Binding of USF-2a to the rat PAI-1 HREs.

(A) Oligonucleotides. The E-box consensus sequence CACGTG and the sense strands of the rat PAI-1 promoter sequence oligonucleotides containing HRE-2 and HRE-1 are shown. Bases matching the consensus sequences are underlined. (B) EMSA. The ³²P-labeled PAI-1 HRE-1 (−182/−166) (left panel) and HRE-2 (−168/−152) (right panel) oligonucleotides were incubated with either 10 μg protein of nuclear extracts from normoxic (16% O₂) or hypoxic (8% O₂) cells as indicated (see “Materials and methods”). In EMSA with antibodies the nuclear extracts were preincubated with 1 μL preimmune serum, the USF-1, USF-2, Myc, Max, or SP-1 antibodies for 2 hours at 4°C before adding the labeled probe.

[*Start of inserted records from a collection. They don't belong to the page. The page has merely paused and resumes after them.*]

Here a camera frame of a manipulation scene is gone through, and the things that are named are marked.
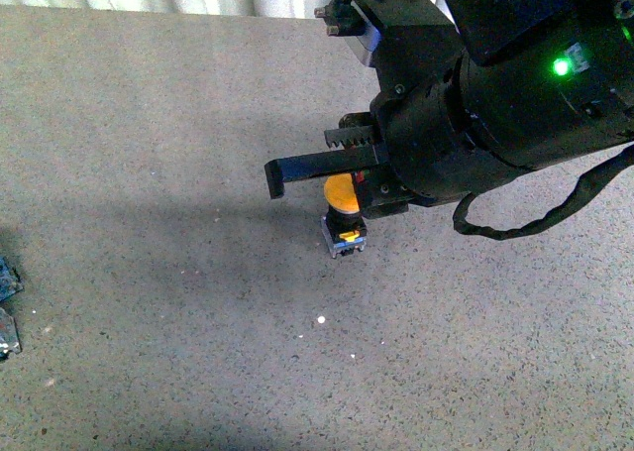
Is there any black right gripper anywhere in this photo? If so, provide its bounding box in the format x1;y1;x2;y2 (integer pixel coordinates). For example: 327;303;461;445
264;81;525;218

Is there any yellow push button switch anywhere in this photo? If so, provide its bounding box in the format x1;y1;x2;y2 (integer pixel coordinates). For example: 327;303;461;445
321;173;368;259

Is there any blue circuit board piece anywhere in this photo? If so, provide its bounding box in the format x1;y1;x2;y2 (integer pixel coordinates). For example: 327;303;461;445
0;256;25;302

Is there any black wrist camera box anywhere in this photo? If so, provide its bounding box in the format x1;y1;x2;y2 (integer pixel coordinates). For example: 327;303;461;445
314;0;465;97

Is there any black braided cable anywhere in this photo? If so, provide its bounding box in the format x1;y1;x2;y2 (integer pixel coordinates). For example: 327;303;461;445
451;143;634;242

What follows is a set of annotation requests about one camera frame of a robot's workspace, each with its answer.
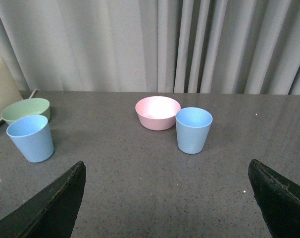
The cream white toaster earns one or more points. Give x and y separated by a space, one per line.
9 92

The pink bowl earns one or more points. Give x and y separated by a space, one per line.
157 112

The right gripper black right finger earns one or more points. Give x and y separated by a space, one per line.
278 198

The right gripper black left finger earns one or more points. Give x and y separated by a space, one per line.
52 212

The light blue cup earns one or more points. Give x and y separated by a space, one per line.
192 128
32 137

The green bowl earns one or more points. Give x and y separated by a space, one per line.
24 108

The grey pleated curtain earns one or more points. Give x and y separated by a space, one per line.
185 46

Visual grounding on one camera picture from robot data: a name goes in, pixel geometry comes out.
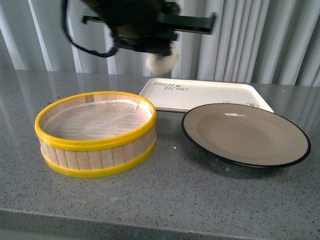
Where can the brown plate with black rim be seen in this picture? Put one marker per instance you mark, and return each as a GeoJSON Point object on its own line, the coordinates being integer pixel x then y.
{"type": "Point", "coordinates": [245, 135]}

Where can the cream bear serving tray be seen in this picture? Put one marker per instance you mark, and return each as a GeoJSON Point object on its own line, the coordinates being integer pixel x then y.
{"type": "Point", "coordinates": [179, 95]}

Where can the grey pleated curtain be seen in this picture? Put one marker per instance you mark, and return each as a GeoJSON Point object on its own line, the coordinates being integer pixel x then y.
{"type": "Point", "coordinates": [258, 41]}

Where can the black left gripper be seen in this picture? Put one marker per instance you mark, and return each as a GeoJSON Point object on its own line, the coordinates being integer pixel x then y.
{"type": "Point", "coordinates": [147, 26]}

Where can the white steamed bun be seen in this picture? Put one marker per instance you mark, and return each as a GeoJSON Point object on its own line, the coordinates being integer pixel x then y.
{"type": "Point", "coordinates": [160, 64]}

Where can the white steamer liner paper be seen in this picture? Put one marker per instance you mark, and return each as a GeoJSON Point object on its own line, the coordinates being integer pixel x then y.
{"type": "Point", "coordinates": [97, 120]}

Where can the yellow rimmed bamboo steamer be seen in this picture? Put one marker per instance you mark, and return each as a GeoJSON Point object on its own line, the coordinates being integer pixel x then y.
{"type": "Point", "coordinates": [101, 157]}

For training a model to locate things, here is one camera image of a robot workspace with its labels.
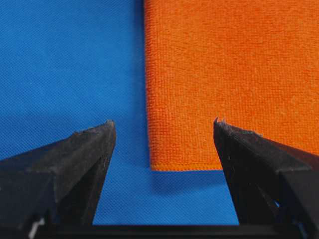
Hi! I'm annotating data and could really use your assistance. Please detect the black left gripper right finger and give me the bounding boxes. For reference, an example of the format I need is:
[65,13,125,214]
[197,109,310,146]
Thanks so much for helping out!
[213,120,319,239]

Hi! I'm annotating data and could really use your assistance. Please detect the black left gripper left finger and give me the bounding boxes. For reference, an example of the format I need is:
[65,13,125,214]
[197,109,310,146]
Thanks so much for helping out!
[0,120,116,239]

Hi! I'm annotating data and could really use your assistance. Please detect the orange microfiber towel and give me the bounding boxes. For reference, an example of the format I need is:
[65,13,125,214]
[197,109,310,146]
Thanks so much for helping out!
[144,0,319,171]

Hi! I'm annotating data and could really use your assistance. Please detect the blue table cloth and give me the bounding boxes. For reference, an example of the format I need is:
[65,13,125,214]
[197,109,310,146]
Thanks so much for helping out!
[0,0,238,225]

The DNA protein binding was analyzed by electrophoresis on 5% native polyacrylamide gels. (C) EMSA competition assays. The ³²P-labeled HRE-1 or HRE-2 oligonucleotide was incubated with nuclear extracts as in panel B. For competition, increasing concentrations, as indicated, of nonlabeled HRE-1 or HRE-2 oligonucleotides were added. C indicates constitutive complex; I, induced HIF-1 complex; S, supershifted USF complex.